How do we build a dependency tree in the runtime? I hope you’re using the DI framework which wires up interfaces and implementations together, it knows how to create a new dependency, it knows when and how to rebuild a dependency tree. If you’re building a web service you should reset the state between requests, so keep as many dependencies request scoped as it’s possible.

The same pattern is applicable for your test suite. Everything is request scoped and stateless already, so treat each test as a ‘request’ and let the DI container to build the system under test for you.

Of course, you would have to set up the DI container differently.

Module (or cluster) level test would build the dependency tree for that module but would mock out the rest of the world. Like no HTTP calls, no DB, no emails, you’ve got the point.

At this point, you would realize that you don’t need that test which verifies that your utility class can split the string, but you would be sure that your MortgageCalculator does the job. After all, that is your business rule, and that is the feature you’re building. Unless you are the low-level framework developer of course. Most of us are not, though.

Once you’ve got all the clusters well tested, all the interfaces established you may try to break it down a little bit. Or you may want to leave it as is, it’s up to you.

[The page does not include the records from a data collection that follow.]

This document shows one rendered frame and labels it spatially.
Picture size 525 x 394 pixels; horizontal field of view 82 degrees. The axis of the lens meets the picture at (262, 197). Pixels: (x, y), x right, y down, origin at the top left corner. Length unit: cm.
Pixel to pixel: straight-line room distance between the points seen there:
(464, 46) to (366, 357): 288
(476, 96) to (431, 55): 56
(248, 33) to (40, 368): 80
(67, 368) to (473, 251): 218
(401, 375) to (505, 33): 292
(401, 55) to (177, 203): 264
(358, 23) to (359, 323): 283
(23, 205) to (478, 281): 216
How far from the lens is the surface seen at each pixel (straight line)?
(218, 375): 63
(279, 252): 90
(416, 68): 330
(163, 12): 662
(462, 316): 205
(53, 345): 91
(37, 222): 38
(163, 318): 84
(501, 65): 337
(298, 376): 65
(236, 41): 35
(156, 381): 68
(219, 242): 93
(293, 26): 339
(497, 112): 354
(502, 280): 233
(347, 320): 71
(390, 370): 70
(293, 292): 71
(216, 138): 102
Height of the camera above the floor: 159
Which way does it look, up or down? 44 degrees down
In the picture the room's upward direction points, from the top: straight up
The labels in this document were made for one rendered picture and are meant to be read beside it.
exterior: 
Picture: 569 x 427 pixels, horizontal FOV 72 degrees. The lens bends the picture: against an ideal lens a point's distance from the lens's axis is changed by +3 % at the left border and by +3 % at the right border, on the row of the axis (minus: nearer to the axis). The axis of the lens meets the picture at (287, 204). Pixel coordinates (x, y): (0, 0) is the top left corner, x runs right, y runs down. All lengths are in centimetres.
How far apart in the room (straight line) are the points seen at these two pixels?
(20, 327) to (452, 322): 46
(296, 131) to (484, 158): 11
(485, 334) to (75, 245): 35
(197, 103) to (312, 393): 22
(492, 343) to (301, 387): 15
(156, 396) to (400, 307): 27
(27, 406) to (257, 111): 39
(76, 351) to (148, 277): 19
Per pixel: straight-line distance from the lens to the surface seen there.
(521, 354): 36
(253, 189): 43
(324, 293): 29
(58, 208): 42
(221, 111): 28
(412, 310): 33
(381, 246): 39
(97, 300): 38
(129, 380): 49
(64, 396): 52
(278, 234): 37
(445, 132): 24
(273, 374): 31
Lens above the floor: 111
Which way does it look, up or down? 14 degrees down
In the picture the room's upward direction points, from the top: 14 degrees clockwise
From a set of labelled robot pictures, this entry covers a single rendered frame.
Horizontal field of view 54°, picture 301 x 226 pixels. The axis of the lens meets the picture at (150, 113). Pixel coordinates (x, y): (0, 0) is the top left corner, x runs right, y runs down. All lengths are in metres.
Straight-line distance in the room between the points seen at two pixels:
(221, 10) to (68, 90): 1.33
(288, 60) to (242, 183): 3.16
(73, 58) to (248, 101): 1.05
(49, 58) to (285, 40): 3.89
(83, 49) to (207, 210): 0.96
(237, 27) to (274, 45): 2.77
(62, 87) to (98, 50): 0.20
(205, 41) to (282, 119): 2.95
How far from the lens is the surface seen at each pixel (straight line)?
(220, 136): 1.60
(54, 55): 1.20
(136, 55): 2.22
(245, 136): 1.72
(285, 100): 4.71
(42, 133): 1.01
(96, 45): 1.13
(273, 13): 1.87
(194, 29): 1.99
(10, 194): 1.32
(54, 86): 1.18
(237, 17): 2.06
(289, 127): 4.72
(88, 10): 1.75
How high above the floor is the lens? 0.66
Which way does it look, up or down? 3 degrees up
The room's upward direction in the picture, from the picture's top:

Imagine you want to extract some logic into the separate class. Now your system has a new dependency, but that logic has already been tested. You don’t need to set up a new mock, you don’t need to repeat the logic of the extracted class in your test set up, you don’t need to update the test to instantiate the tested class. It’s just there, and your safety net still works. If you extract and modify the logic, you would break the test. Do you see the beauty? Extracting the class and introducing a new dependency is as easy as moving the logic into a private method.

Summary #

The approach above would give you the following benefits:

  • Fewer meaningful, useless and harmful tests
  • No need to maintain duplicated implementation (mock set ups)
  • Feature driven tests, tests that verify that the cluster does the job
  • An easy to refactor code base
  • You can improve module level access (no need to make the class public just for the testing)

From my experience tests, based on that cluster approach, are much more reliable. When they break, they actually mean that the system is dysfunctional, when they pass you can be sure that you did not break the logic.

We still have to run integration tests to be sure that the third party integrations are working, that the system’s runtime configuration is valid.

I am more than open to any criticism, feel free to tear that post apart.